Groupes d’action sur l’eau au Kenya

Formaliser l'engagement des usagers auprès des prestataires de service d'eau – Etude de cas

Contexte

Les résultats d’une  Enquête de bulletins de rapport des citoyens en 2007  ont montré que des citoyens des villes du Kenya ont tenu à renforcer leurs relations avec les prestataires de services d’eau et ont fourni des informations précieuses aux décideurs et aux prestataires sur l’impact du processus de réforme du secteur.

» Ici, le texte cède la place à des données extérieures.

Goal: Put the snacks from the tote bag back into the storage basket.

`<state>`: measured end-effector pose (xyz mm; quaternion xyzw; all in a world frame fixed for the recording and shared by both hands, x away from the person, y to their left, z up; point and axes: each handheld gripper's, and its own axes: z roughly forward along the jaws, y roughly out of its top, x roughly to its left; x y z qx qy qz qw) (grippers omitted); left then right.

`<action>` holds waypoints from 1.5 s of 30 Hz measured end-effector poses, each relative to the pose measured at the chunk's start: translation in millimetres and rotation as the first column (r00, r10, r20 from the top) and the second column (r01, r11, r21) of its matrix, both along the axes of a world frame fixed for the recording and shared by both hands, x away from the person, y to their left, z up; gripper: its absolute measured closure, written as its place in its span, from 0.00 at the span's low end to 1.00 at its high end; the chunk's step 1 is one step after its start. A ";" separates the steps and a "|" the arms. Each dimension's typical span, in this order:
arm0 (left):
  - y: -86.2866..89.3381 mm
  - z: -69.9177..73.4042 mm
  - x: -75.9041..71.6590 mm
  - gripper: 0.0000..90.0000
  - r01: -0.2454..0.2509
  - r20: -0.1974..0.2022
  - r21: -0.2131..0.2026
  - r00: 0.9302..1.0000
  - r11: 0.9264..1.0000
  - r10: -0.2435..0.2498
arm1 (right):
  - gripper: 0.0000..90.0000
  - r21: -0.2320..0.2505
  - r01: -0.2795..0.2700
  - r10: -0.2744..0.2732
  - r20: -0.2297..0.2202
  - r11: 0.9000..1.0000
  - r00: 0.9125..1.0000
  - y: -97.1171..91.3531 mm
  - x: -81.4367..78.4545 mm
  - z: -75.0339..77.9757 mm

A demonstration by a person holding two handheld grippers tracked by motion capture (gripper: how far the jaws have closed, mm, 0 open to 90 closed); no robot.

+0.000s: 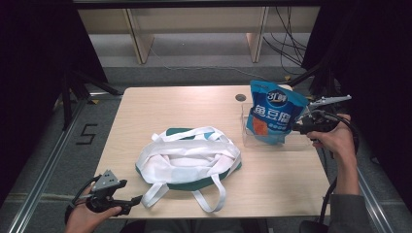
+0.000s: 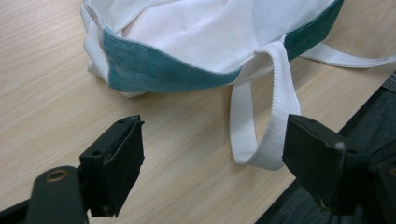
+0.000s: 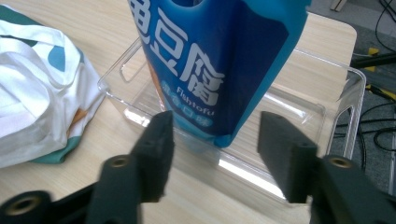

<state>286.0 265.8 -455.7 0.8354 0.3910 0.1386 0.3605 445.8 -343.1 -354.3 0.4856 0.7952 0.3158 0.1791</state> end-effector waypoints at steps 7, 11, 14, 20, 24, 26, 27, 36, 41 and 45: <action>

L’enquête a servi de tremplin au développement d’un mécanisme formalisé de feedback reliant les usagers et les prestataires de services d’eau du Kenya, les Conseils des services d’eau (en charge du développement des infrastructures) et les Conseils de règlementation des services d’eau (WASREB) (en charge des initiatives de régulation et de protection des consommateurs).

 

Actions et résultats

Quatre Groupes d’action de l’eau (GAE) volontaires ont été créés comme pilotes en 2009 pour :

  • Diffuser l’information auprès des consommateurs
  • Engager les prestataires de services sur des questions d’intérêt pour les consommateurs et les plus démunis
  • Fournir des commentaires aux institutions en charge des services d’eau sur l’état des services

Les GAE organisent des discussions de groupes, des réunions publiques et des séances d’informations.  En tout, ces activités de sensibilisation ont atteint des milliers d’usagers, y compris dans les quartiers les plus reculés ou difficiles.

Les GAE gèrent également un mécanisme de plaintes, avec la possibilité d’acheminer les plaintes des prestataires de services aux Conseils et éventuellement aux Conseils de règlementation des services d’eau si ces plaintes ne sont pas traitées de façon adéquate. Durant la première année, 405 plaintes ont été traitées dont 65% ont été résolus à la satisfaction des usagers.

 

Leçons apprises

  • Etablir la crédibilité des GAE et veiller à ce que leur travail et les évaluations soient pris en compte nécessite le soutien des pouvoirs publics, des principaux prestataires de services d’eau et des acteurs. Des initiatives de partenariat et une coopération active sont essentielles.
  • Travailler pour un GAE est chronophage et difficile et doit être reconnu comme tel. Six mois après le début du programme GAE, lorsque la question de la corruption fut abordée, deux cas de menaces proférées contre des membres des GAE ont été signalés à la police.